Work to complete: Gather all lines in the data that hold the string "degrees".

Raw data:
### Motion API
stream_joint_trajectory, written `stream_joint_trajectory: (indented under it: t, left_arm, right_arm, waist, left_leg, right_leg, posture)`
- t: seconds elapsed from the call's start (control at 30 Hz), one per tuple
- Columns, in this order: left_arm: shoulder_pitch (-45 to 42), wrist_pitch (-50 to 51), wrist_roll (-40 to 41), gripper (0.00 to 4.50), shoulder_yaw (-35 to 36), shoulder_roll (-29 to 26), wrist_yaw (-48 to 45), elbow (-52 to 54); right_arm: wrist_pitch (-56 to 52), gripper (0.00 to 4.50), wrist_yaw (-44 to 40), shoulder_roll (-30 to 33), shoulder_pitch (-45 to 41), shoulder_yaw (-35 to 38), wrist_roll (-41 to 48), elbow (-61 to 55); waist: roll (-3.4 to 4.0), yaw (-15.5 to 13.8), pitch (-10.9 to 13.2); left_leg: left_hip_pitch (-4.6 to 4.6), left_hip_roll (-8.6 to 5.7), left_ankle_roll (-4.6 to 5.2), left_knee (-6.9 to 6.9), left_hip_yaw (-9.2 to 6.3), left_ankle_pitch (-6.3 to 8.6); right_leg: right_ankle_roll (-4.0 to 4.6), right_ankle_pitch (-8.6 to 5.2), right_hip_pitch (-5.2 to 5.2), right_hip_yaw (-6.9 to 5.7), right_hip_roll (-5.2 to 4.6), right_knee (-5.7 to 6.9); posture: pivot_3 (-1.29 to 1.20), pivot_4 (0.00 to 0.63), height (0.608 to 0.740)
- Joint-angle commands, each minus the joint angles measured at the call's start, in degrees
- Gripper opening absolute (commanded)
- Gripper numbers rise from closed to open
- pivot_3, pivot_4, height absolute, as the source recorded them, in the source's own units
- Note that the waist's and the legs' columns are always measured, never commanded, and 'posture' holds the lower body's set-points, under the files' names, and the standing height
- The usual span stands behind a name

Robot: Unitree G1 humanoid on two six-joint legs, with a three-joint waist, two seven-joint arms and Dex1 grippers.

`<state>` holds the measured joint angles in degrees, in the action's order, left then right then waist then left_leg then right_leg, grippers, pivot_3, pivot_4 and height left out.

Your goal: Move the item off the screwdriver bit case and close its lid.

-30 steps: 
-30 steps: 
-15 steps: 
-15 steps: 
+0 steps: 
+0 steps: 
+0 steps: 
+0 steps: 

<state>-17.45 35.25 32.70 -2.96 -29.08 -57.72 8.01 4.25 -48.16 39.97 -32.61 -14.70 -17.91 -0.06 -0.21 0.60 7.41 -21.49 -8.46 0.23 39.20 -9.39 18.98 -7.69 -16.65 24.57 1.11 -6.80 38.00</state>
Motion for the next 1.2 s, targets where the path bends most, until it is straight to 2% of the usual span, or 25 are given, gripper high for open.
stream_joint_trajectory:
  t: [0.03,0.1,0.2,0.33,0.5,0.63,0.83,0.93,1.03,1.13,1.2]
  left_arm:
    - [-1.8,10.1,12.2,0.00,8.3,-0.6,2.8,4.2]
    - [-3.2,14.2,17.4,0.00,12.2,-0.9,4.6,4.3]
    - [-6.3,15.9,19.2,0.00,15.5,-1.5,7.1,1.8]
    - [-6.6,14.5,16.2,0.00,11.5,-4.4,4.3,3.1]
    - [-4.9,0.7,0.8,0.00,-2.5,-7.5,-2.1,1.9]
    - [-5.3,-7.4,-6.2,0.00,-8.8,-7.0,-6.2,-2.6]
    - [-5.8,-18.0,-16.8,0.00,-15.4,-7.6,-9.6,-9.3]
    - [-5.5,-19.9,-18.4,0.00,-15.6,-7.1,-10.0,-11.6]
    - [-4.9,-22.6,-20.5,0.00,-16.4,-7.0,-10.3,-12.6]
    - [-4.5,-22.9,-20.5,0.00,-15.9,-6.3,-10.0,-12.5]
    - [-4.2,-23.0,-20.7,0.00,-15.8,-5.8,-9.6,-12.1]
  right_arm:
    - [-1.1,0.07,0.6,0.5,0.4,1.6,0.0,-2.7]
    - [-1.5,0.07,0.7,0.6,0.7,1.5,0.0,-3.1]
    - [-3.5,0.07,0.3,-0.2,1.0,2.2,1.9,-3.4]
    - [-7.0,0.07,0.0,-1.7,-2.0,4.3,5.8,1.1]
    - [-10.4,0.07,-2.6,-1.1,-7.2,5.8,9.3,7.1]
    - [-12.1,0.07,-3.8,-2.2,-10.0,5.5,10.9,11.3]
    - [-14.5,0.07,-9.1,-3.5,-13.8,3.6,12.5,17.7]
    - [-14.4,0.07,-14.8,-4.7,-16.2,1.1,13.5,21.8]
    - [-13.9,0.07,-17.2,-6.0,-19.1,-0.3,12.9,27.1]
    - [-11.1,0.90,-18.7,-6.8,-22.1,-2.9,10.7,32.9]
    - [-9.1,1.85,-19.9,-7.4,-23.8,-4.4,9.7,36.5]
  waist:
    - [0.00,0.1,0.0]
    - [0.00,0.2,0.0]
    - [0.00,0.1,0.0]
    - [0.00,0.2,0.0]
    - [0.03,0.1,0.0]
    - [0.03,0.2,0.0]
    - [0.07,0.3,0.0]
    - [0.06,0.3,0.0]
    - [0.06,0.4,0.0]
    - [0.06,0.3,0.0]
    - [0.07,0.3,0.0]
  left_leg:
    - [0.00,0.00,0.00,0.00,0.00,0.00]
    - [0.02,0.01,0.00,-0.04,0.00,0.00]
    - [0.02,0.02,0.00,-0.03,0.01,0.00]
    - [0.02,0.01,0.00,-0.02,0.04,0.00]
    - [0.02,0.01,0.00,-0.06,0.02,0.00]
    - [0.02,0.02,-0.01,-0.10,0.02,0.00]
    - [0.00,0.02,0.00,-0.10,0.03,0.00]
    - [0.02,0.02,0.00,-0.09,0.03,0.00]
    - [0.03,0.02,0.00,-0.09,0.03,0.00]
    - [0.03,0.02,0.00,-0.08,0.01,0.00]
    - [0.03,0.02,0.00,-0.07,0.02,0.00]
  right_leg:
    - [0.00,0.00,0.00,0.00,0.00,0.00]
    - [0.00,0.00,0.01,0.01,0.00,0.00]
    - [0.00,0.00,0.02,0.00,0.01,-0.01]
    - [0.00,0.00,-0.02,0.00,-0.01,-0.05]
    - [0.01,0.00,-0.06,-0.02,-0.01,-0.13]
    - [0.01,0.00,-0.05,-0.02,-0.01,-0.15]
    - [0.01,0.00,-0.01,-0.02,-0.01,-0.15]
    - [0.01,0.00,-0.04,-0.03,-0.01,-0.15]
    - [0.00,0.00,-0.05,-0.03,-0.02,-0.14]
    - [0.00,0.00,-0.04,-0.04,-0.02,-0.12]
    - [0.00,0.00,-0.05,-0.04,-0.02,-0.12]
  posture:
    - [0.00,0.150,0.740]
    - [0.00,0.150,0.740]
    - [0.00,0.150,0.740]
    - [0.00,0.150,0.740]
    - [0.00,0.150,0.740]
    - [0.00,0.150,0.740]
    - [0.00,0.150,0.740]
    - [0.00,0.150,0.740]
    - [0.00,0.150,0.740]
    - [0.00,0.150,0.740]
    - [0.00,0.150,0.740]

Task response:
- Joint-angle commands, each minus the joint angles measured at the call's start, in degrees
`<state>` holds the measured joint angles in degrees, in the action's order, left then right then waist then left_leg then right_leg, grippers, pivot_3, pivot_4 and height left out.

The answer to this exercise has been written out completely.